Details
Description
Summary
Define an efficient and reliable API to collect stack traces asynchronously and include information on both Java and native stack frames.
Goals
Provide a well-tested API for profilers to obtain information on Java and native frames.
Support asynchronous, e.g., calling from signal handlers, and synchronous usage
Do not affect performance when the API is not in use.
Do not significantly increase memory requirements compared to the existing
AsyncGetCallTrace
API.
Motivation
The AsyncGetCallTrace
API is used by almost all available profilers, both open-source and commercial, including, e.g., async-profiler. Yet it has three major disadvantages:
- It is an internal API, not exported in any header, and
- It only returns information about Java frames, namely their method and bytecode indices.
- It cannot be used to walk collect stack traces in a separate thread, outside a signal handler, to implement JFR like sampling.
These issues make implementing profilers and related tooling more difficult. Some additional information can be extracted from the HotSpot VM via complex code, but other useful information is hidden and impossible to obtain:
- Whether a compiled Java frame is inlined (currently only obtainable for the topmost compiled frames),
- The compilation level of a Java frame (i.e., compiled by C1 or C2), and
- Information on C/C++ frames that are not at the top of the stack.
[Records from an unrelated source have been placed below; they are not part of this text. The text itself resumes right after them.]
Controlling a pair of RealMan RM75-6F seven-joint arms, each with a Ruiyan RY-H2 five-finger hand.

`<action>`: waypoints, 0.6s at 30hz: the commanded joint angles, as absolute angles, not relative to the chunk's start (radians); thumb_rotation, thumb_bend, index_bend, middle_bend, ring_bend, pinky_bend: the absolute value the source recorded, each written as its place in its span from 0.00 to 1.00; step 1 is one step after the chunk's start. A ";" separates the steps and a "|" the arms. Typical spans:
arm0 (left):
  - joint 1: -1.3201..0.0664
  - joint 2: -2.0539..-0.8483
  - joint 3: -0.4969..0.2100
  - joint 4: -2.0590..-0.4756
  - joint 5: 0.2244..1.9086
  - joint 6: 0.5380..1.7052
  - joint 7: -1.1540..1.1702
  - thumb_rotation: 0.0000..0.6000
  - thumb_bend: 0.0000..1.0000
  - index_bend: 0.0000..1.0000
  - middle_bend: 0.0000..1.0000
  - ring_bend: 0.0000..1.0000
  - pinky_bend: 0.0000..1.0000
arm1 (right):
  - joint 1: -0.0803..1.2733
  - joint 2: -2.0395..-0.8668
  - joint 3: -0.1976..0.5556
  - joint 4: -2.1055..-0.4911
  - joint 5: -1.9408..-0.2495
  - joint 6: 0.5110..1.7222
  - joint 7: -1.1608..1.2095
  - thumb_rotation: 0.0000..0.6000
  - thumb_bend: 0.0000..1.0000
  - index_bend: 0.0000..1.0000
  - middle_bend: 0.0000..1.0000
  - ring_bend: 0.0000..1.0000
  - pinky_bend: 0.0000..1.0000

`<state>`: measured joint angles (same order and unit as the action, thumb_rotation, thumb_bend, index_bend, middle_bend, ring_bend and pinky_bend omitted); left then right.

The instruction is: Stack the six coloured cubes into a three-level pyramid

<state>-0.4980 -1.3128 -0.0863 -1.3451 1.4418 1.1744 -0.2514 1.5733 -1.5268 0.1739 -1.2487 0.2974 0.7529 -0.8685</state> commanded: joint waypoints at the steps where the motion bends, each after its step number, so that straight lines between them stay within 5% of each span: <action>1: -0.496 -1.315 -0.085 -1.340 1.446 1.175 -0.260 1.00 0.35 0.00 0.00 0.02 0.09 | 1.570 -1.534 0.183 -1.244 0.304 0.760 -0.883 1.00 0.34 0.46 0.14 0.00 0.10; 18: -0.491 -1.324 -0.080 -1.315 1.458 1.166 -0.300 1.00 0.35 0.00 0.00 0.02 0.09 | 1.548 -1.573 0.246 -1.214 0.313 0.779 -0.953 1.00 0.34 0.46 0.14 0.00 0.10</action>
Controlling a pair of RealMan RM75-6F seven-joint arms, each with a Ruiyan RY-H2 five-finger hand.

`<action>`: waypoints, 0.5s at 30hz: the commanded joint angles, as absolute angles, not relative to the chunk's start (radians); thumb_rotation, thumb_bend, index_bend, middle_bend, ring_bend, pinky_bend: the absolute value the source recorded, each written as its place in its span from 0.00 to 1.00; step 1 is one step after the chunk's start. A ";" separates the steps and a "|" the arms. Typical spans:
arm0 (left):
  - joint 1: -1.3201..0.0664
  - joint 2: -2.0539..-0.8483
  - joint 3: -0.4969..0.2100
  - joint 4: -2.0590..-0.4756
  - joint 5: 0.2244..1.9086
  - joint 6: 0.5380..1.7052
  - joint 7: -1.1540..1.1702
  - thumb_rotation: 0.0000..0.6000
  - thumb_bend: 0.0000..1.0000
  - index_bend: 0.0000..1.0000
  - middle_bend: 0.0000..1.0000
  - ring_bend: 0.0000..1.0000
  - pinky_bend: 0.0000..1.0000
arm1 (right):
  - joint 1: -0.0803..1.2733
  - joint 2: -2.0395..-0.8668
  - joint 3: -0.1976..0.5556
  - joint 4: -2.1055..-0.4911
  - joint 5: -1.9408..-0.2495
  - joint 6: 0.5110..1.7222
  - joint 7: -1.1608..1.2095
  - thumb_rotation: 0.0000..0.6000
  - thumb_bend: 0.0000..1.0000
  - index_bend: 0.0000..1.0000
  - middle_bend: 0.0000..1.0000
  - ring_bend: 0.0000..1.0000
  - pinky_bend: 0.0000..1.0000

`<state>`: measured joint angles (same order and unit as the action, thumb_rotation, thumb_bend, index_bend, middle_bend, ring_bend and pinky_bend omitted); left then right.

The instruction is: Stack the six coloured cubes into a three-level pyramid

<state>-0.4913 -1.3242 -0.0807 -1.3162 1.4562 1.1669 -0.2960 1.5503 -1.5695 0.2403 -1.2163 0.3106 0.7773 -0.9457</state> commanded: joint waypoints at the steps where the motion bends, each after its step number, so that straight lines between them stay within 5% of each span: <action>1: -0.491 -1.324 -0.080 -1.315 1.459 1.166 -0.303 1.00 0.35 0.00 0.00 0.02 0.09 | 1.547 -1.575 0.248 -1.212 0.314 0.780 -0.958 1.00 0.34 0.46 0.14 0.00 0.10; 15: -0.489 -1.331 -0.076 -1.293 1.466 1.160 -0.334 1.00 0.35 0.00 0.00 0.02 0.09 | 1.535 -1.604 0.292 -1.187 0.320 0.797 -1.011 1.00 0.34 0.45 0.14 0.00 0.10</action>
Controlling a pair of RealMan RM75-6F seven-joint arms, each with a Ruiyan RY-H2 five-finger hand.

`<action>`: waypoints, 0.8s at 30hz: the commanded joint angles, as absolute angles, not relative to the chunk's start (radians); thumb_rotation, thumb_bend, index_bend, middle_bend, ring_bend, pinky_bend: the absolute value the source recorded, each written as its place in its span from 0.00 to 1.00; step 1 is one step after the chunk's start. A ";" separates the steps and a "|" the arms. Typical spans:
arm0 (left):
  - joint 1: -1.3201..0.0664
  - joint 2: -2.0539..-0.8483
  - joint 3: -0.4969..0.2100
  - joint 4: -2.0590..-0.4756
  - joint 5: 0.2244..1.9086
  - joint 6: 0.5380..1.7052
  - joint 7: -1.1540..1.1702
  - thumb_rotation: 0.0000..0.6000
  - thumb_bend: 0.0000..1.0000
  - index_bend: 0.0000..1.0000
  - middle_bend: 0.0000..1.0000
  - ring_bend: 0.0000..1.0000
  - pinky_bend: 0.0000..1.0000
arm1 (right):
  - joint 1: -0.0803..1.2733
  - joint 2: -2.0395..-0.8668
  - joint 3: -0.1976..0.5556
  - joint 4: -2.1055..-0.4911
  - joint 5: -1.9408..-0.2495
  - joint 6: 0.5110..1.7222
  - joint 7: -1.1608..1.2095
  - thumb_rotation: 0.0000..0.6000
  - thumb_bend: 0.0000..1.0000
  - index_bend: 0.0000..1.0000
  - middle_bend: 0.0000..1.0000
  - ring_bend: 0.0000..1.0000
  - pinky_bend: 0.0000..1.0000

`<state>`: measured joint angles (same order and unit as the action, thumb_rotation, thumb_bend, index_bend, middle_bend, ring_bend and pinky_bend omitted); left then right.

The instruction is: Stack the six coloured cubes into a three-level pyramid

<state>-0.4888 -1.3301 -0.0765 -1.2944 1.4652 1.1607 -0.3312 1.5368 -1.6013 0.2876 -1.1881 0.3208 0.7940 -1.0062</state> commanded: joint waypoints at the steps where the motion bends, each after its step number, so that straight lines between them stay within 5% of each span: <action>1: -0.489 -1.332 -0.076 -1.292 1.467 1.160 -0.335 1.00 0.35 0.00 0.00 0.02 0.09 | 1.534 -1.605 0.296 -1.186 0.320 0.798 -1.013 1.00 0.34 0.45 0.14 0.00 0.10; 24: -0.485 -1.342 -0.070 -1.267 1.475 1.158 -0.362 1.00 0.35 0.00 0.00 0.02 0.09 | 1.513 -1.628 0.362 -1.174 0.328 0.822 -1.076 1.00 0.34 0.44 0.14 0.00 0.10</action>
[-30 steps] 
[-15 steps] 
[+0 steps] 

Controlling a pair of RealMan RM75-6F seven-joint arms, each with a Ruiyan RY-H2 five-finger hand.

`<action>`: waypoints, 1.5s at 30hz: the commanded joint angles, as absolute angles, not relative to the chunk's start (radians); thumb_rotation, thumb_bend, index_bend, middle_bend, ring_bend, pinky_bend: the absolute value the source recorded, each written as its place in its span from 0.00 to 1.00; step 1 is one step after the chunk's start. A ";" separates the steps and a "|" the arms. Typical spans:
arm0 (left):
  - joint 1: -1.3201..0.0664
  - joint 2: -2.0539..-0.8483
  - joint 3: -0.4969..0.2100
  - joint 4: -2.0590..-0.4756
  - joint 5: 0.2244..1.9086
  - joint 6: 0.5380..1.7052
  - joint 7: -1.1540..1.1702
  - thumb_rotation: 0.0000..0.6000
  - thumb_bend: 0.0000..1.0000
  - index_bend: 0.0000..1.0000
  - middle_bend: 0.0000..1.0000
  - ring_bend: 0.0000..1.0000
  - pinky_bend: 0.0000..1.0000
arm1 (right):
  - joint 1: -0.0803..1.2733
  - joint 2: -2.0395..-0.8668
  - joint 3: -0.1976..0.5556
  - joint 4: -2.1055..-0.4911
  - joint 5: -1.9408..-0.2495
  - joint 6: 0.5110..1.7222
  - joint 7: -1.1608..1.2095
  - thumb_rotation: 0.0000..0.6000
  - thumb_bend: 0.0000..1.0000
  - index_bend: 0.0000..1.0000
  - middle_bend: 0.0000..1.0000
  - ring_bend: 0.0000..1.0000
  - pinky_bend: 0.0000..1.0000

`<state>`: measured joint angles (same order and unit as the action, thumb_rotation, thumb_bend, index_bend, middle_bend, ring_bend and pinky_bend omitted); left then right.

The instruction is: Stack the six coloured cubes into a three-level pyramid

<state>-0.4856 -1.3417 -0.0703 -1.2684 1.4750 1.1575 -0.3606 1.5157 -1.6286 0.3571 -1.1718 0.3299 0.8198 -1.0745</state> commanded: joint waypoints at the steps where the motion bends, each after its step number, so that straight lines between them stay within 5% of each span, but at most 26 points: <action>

Such data can be helpful when profiling and tuning a VM for a given application, and for profiling code that uses JNI heavily.
Description
We propose a new AsyncGetStackTrace
API, modeled on the AsyncGetCallTrace
API:
void AsyncGetStackTrace(ASGST_CallTrace *trace, jint depth, void* ucontext, uint32_t options);
This API can be called by profilers to obtain the stack trace of a thread, but it does not guarantee to obtain all frames and works on best-effort basis. Its implementation will be at least as stable as AsyncGetCallTrace
or the JFR stack walking code, due to fuzzing and stability tests in the JDK and extensive safety checks in the implementation itself. The VM fills in information about the frames, the number of frames, and the trace kind. The API can be used safely from a separate thread, which is the recommended usage, but can also be used in a signal handler. The used jmethodIDs have to be pre-allocated outside a signal handler using JVM/TI when calling the API itself from a signal handler. You have explicitly tell the API to walk the same thread via the ASGST_WALK_SAME_THREAD
option, this assumes that the passed ucontext comes always from the same thread. The caller of the API should allocate the CallTrace
array with sufficient memory for the requested stack depth. Walked threads are required to be halted during stack walking.
Parameters:
trace
— buffer for structured data to be filled in by the VMdepth
— maximum depth of the call stack traceucontext
—ucontext_t
of the thread where the stack walking should startoptions
— bit set for options
Currently, only the lowest four of the options
are considered, all other bits are considered to be 0
:
enum ASGST_Options {
ASGST_INCLUDE_C_FRAMES = 1, // include C/C++ (this includes Stub frames)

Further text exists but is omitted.